Job Title : Generative AI Engineer (LLM Expert - AWS Focus)

Location : Remote

Employment Type : Ongoing Contract

About BigRio

BigRio is a Boston-based, remote-first technology consulting firm specializing in advanced data, cloud, and software engineering solutions. We partner with forward-thinking organizations to deliver scalable, secure, and high-performance technologies, with deep expertise in AI/ML, data engineering, and AWS-native architectures.

Our clients span healthcare, life sciences, government, and enterprise sectors, and we're known for tackling complex, high-impact challenges with cutting-edge innovation and measurable results.

About the Role :

We're seeking a hands-on Generative AI Engineer (LLM Expert) who combines strong AWS development experience (70%) with deep expertise in applied LLM engineering (30%).

This role is ideal for an engineer who has built real-world applications using OpenAI APIs and retrieval-augmented generation (RAG) - not someone focused on traditional ML or model training. You'll work with BigRio's internal AI team and client partners to design, build, and optimize LLM-powered features, integrating them into cloud-native, production-ready systems.

This is a senior technical role, not a research or experimental position. The focus is on building, shipping, and scaling LLM applications using OpenAI models, LangChain, and AWS infrastructure.

Key Responsibilities :

- Design, develop, and deploy AWS-based applications (Lambda, API Gateway, ECS, RDS, S3, Secrets Manager) that integrate LLM-powered features.
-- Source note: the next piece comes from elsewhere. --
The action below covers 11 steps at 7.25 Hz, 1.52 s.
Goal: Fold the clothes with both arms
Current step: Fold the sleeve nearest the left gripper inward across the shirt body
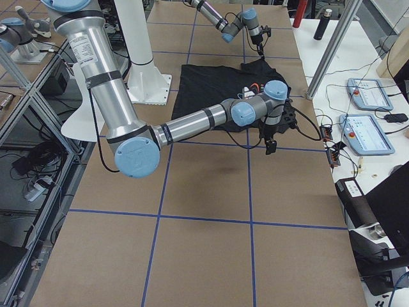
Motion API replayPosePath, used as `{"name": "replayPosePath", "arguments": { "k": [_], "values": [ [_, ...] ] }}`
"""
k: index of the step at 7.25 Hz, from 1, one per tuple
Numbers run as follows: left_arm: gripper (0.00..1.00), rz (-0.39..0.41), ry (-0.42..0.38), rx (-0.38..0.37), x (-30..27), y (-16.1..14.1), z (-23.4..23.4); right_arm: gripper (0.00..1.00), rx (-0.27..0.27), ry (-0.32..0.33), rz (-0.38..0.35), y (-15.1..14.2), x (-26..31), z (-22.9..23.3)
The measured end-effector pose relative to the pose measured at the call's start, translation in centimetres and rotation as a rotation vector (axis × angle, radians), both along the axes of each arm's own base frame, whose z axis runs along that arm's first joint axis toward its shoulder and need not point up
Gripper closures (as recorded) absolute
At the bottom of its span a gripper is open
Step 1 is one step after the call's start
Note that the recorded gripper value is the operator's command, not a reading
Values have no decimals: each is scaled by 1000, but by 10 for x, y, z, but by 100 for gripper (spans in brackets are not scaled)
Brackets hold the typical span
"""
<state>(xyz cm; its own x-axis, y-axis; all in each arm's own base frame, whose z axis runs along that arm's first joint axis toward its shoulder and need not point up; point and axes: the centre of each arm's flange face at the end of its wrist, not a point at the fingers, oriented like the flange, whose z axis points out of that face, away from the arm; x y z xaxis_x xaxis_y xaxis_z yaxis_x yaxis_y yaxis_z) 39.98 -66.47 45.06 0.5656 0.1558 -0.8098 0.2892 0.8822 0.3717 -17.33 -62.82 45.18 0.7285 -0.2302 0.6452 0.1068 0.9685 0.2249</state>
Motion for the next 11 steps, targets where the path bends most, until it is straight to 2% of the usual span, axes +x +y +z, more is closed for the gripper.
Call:
{"name": "replayPosePath", "arguments": {
  "k": [2,4,7,9,11],
  "values": [
    [100,-25,83,-57,8,-7,-39,0,0,0,1,0,0,-1],
    [100,-65,175,-147,34,-15,-101,0,1,-1,2,0,0,-2],
    [100,-71,282,-294,106,9,-179,0,0,-1,2,0,0,-1],
    [100,-89,301,-324,136,20,-198,0,-1,-1,2,0,0,-1],
    [100,-119,298,-328,152,18,-208,0,-1,-1,1,0,-1,0]
  ]
}}
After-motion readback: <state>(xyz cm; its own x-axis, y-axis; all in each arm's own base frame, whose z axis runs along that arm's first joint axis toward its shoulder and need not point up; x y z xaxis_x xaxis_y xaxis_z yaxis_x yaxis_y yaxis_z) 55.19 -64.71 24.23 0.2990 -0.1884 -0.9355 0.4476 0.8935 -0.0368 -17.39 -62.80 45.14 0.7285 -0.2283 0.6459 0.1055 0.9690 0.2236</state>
- Implement OpenAI-driven workflows, leveraging reasoning and non-reasoning models, temperature settings, and model versioning best practices.

- Apply prompt engineering and prompt chaining techniques to improve LLM accuracy and performance for production workloads.

- Build retrieval-augmented generation (RAG) pipelines using LangChain, ChromaDB, or similar frameworks.

- Develop FastAPI or Flask-based backends that connect to OpenAI APIs and vector databases.

- Build interactive front-ends and tools using Gradio or Streamlit for rapid prototyping and testing.

- Ensure secure, containerized deployments using Docker and integrate SSO and role-based access controls.

- Automate data pipelines and document workflows via Google Drive, AWS SDKs, or REST APIs.

- Write production-grade Python code, following clean architecture, documentation, and CI/CD best practices.

- Collaborate closely with AI engineers, DevOps teams, and clients to deliver enterprise-ready LLM applications.

Required Qualifications :

- 8+ years of experience in professional software development, with a strong focus on AWS cloud and backend systems.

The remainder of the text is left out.